Dataset section Start Marker

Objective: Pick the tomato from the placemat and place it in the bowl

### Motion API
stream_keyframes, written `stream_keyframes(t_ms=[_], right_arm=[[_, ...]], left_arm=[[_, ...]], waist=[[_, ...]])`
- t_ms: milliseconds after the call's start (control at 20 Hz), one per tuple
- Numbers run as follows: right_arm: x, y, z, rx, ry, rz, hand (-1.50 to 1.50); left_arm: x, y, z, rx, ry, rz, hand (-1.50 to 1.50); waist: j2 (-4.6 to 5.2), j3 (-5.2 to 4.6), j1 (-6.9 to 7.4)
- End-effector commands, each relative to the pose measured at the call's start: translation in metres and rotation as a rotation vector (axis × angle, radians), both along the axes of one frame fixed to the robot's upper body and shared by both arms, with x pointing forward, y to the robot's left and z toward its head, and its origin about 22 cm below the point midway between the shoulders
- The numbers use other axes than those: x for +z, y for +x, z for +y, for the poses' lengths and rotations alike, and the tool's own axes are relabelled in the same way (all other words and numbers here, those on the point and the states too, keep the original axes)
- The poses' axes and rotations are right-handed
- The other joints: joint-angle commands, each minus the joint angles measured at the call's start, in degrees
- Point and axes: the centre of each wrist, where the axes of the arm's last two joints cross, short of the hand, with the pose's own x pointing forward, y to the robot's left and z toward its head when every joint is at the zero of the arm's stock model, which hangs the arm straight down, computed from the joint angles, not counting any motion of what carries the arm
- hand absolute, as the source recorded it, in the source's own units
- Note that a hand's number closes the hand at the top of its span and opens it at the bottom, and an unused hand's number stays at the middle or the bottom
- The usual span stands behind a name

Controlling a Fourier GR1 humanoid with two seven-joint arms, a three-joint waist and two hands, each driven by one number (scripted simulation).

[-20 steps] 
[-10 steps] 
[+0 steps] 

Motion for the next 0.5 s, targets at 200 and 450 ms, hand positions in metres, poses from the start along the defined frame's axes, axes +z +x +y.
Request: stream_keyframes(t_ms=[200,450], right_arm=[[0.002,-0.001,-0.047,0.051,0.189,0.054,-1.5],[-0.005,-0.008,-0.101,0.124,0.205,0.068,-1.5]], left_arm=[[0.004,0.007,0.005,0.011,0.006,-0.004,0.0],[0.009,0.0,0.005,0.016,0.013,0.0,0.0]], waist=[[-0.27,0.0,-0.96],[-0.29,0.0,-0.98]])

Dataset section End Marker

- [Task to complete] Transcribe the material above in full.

- [Task output]
Objective: Pick the tomato from the placemat and place it in the bowl

### Motion API
stream_keyframes, written `stream_keyframes(t_ms=[_], right_arm=[[_, ...]], left_arm=[[_, ...]], waist=[[_, ...]])`
- t_ms: milliseconds after the call's start (control at 20 Hz), one per tuple
- Numbers run as follows: right_arm: x, y, z, rx, ry, rz, hand (-1.50 to 1.50); left_arm: x, y, z, rx, ry, rz, hand (-1.50 to 1.50); waist: j2 (-4.6 to 5.2), j3 (-5.2 to 4.6), j1 (-6.9 to 7.4)
- End-effector commands, each relative to the pose measured at the call's start: translation in metres and rotation as a rotation vector (axis × angle, radians), both along the axes of one frame fixed to the robot's upper body and shared by both arms, with x pointing forward, y to the robot's left and z toward its head, and its origin about 22 cm below the point midway between the shoulders
- The numbers use other axes than those: x for +z, y for +x, z for +y, for the poses' lengths and rotations alike, and the tool's own axes are relabelled in the same way (all other words and numbers here, those on the point and the states too, keep the original axes)
- The poses' axes and rotations are right-handed
- The other joints: joint-angle commands, each minus the joint angles measured at the call's start, in degrees
- Point and axes: the centre of each wrist, where the axes of the arm's last two joints cross, short of the hand, with the pose's own x pointing forward, y to the robot's left and z toward its head when every joint is at the zero of the arm's stock model, which hangs the arm straight down, computed from the joint angles, not counting any motion of what carries the arm
- hand absolute, as the source recorded it, in the source's own units
- Note that a hand's number closes the hand at the top of its span and opens it at the bottom, and an unused hand's number stays at the middle or the bottom
- The usual span stands behind a name

Controlling a Fourier GR1 humanoid with two seven-joint arms, a three-joint waist and two hands, each driven by one number (scripted simulation).

[-20 steps] 
[-10 steps] 
[+0 steps] 

Motion for the next 0.5 s, targets at 200 and 450 ms, hand positions in metres, poses from the start along the defined frame's axes, axes +z +x +y.
Request: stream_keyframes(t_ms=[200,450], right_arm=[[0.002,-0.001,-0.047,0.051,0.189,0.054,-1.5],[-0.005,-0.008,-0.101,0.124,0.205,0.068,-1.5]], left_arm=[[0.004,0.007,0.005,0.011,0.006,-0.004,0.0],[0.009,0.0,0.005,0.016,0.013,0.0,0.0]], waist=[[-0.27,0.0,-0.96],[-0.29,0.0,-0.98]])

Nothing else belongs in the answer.